Pues bien, ese plantón de los nacionalistas en bloque (siempre les quedará el derecho al pataleo) no anuncia tiempos tranquilos para abordar un debate de esa dimensión. Primero, porque la posible reforma del Estado, que implica una reforma constitucional, o viceversa, no puede hacerse bajo la presión de determinadas comunidades autónomas, que rehúyen el debate porque lo que buscan no es más España, aunque sea de otro modo y con otros ropajes, sino lo contrario, es decir, menos España y a ser posible, alejados o separados de ella para los restos. Eso mismo lo escenificaron y hasta lo hablaron ayer los dirigentes del PP y del PSOE, a veces revueltos y otras veces por separado. Para el PP de Mariano Rajoy el marco donde se desenvuelve la actual Constitución y toda ella misma gozan de plena vigencia, lo que invita a no tocar nada porque los experimentos, en asuntos tan transcendentales, ni con gaseosa. Del mismo modo, opina que una reforma constitucional sólo debería abordarse en un clima de absoluto sosiego político, no de confrontación, pues no es eso lo que quieren los españoles, sino acabar con la crisis y poner a España en la senda del crecimiento. Para el PSOE es justamente la hora de lo contrario, o dicho en román paladino, hay que adecuar la Constitución a nuestros tiempos sin temor alguno, pues algunas cosas han quedado anticuadas y es preciso actualizarlas.
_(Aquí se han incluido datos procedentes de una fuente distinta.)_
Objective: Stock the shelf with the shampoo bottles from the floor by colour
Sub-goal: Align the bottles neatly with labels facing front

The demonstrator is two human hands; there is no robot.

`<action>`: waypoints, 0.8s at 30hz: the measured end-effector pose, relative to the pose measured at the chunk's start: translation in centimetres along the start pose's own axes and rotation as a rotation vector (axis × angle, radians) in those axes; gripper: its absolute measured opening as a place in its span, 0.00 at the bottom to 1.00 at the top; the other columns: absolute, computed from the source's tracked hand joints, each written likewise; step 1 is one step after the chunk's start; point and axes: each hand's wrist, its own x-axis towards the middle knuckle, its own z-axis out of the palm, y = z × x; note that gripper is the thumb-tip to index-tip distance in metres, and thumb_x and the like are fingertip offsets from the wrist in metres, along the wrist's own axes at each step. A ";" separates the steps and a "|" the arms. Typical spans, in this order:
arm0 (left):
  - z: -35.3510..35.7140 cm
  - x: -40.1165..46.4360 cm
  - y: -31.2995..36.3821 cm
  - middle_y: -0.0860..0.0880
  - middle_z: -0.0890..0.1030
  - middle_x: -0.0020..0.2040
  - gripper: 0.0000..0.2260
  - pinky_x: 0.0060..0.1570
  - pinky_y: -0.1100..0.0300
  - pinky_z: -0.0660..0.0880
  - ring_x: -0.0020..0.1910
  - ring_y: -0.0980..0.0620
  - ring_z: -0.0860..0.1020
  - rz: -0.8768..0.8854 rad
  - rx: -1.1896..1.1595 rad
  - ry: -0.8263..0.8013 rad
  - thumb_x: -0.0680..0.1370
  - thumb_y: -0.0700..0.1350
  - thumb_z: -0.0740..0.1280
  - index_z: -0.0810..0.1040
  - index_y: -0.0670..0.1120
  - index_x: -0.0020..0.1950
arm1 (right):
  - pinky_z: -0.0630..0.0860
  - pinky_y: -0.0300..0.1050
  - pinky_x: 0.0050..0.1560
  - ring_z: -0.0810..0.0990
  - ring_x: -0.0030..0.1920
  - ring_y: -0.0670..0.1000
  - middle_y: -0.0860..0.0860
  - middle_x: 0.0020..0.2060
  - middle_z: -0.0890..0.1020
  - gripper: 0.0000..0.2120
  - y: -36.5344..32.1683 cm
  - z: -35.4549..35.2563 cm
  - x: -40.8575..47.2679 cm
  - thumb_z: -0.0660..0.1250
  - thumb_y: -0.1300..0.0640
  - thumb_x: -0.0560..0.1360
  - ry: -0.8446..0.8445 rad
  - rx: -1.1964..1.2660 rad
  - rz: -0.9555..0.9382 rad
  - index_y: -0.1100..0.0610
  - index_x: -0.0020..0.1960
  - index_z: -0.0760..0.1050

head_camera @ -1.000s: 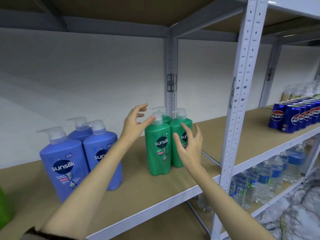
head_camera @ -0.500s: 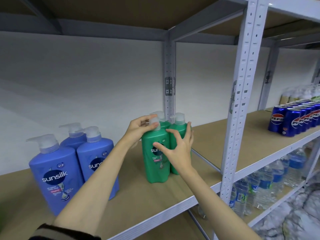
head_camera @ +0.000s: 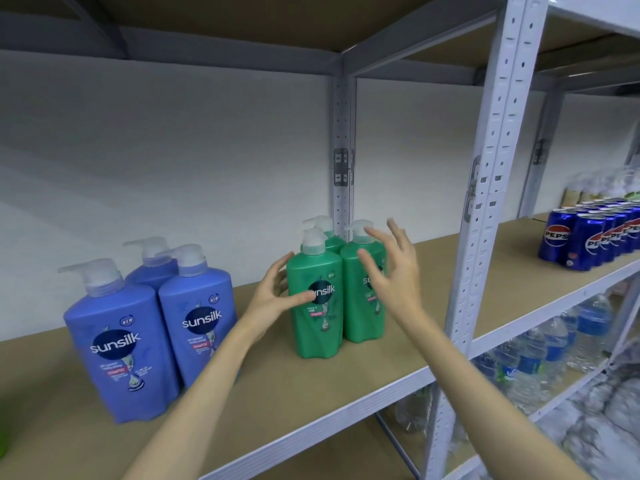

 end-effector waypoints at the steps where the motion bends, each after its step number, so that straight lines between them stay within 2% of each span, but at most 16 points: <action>1: 0.0 -0.2 -0.6 0.52 0.73 0.62 0.35 0.48 0.72 0.74 0.59 0.56 0.73 -0.029 -0.002 -0.010 0.67 0.33 0.73 0.63 0.48 0.70 | 0.55 0.64 0.71 0.60 0.73 0.53 0.50 0.70 0.67 0.16 -0.4 -0.8 1.3 0.66 0.51 0.75 -0.042 -0.002 -0.054 0.46 0.62 0.73; 4: 0.3 -0.7 -1.9 0.49 0.74 0.64 0.35 0.52 0.69 0.75 0.61 0.53 0.74 -0.079 -0.058 -0.025 0.63 0.33 0.75 0.66 0.45 0.67 | 0.55 0.65 0.71 0.64 0.70 0.47 0.47 0.66 0.73 0.15 -2.5 -1.6 5.6 0.64 0.52 0.76 -0.353 -0.033 -0.145 0.46 0.63 0.73; 6: 0.3 -0.7 -2.5 0.46 0.73 0.66 0.38 0.58 0.63 0.74 0.63 0.50 0.73 -0.100 -0.102 -0.024 0.60 0.35 0.78 0.67 0.43 0.67 | 0.55 0.60 0.73 0.64 0.70 0.46 0.45 0.66 0.73 0.17 -3.8 -1.0 7.5 0.64 0.51 0.76 -0.590 -0.074 -0.164 0.46 0.64 0.72; 8: 0.3 -0.6 -2.7 0.45 0.73 0.66 0.35 0.60 0.61 0.73 0.65 0.49 0.72 -0.098 -0.113 -0.013 0.63 0.32 0.75 0.67 0.42 0.68 | 0.56 0.53 0.74 0.65 0.70 0.46 0.46 0.67 0.72 0.17 -4.5 -0.2 8.5 0.64 0.52 0.76 -0.776 -0.102 -0.166 0.46 0.65 0.72; 12: 0.4 -0.8 -2.6 0.46 0.73 0.66 0.32 0.64 0.55 0.71 0.65 0.50 0.72 -0.097 -0.118 -0.012 0.66 0.29 0.71 0.66 0.44 0.67 | 0.62 0.48 0.72 0.70 0.66 0.44 0.47 0.66 0.74 0.13 -4.9 0.0 9.1 0.63 0.55 0.77 -0.959 -0.036 -0.085 0.45 0.60 0.74; 14: 0.6 -1.0 -2.6 0.47 0.74 0.64 0.31 0.63 0.56 0.72 0.63 0.51 0.73 -0.090 -0.118 -0.002 0.67 0.29 0.71 0.66 0.44 0.67 | 0.65 0.46 0.69 0.71 0.66 0.46 0.47 0.65 0.75 0.13 -4.9 -0.1 9.1 0.63 0.55 0.77 -0.966 -0.024 -0.080 0.43 0.59 0.74; 17: 1.0 -1.2 -2.5 0.49 0.76 0.60 0.28 0.58 0.63 0.74 0.58 0.56 0.76 -0.058 -0.098 0.001 0.67 0.29 0.71 0.68 0.46 0.63 | 0.68 0.36 0.62 0.74 0.61 0.49 0.48 0.61 0.76 0.10 -4.9 0.9 8.5 0.64 0.51 0.75 -0.894 -0.058 -0.106 0.44 0.56 0.76; 18: 1.0 -1.3 -2.4 0.49 0.76 0.60 0.28 0.56 0.66 0.75 0.56 0.58 0.76 -0.046 -0.090 0.000 0.67 0.29 0.71 0.68 0.46 0.63 | 0.67 0.38 0.63 0.75 0.58 0.50 0.49 0.58 0.77 0.09 -4.8 1.7 8.1 0.66 0.48 0.74 -0.822 -0.062 -0.106 0.44 0.53 0.78; 20: 1.0 -1.3 -2.2 0.47 0.75 0.62 0.29 0.52 0.69 0.75 0.56 0.60 0.75 -0.014 -0.048 0.005 0.67 0.30 0.72 0.67 0.47 0.64 | 0.60 0.53 0.70 0.75 0.50 0.50 0.51 0.52 0.78 0.08 -4.7 3.2 7.3 0.67 0.42 0.69 -0.630 -0.094 -0.137 0.44 0.45 0.77; 21: 1.0 -1.4 -2.1 0.47 0.74 0.63 0.31 0.52 0.69 0.75 0.57 0.60 0.75 0.010 -0.014 0.015 0.67 0.31 0.72 0.66 0.49 0.65 | 0.56 0.56 0.71 0.74 0.47 0.49 0.52 0.50 0.78 0.08 -4.7 3.8 7.0 0.68 0.41 0.68 -0.560 -0.119 -0.153 0.44 0.42 0.76; 24: 1.1 -1.6 -1.7 0.54 0.72 0.63 0.40 0.55 0.67 0.74 0.60 0.61 0.74 0.112 0.113 0.060 0.66 0.35 0.76 0.59 0.59 0.68 | 0.55 0.57 0.71 0.73 0.45 0.48 0.52 0.48 0.78 0.09 -5.0 4.1 6.9 0.69 0.41 0.68 -0.497 -0.161 -0.172 0.46 0.42 0.77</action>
Vaya por delante que ambas propuestas son tan legítimas como democráticas, e invitan, que seria lo lógico, a la apertura de ese gran debate nacional para ver cuál es el estado de salud de nuestra Carta Magna en relación al contexto en el que vivimos, en decir, la Unión Europea. Cierto es que no debemos temer una puesta al día de nuestra Ley de Leyes, pero como decía anteriormente, eso sólo es aconsejable en medio de un clima político de serenidad y diálogo, cosa que ahora no existe con quienes buscan fagocitarla, por tanto, nuestro tiempo presente invita más a no tocar lo que funciona que a meternos en aventuras para Dios sabe qué. Y tanto en un supuesto como en otro eso no quita que el debate quede abierto y se produzcan aportaciones desde todos los puntos de vista imaginables, pero sin hacer del mismo necesidad, porque para necesidad tenemos muchas otras más urgentes si cabe. Tampoco se trata de meter la cabeza bajo tierra cual avestruz que no quiere ver al león que se lo va a zampar. No. Se trata de hacer las cosas bien hechas y a su debido tiempo. La Constitución ya ha sido reformada en anteriores ocasiones, como lo fue antes del ingreso de España en la Comunidad Económica Europea (CEE), pero el consenso mayoritario que debe reunir dicho cambio, los motivos que lo justifiquen tan claros y el interés general tan palmario, que lo contraproducente sería no reformarla. La mayoría de los españoles, según un sondeo de opinión del CIS sobre la reforma de la Constitución, la quiere como está, aunque haya división de pareceres sobre el temor a modificarla. Esta división de opiniones responde a que los españoles no tienen miedo a actualizar su Carta Magna, simplemente indica que quieren las cosas bien hechas, porque para chapuzas, ya tenemos los nacionalismos.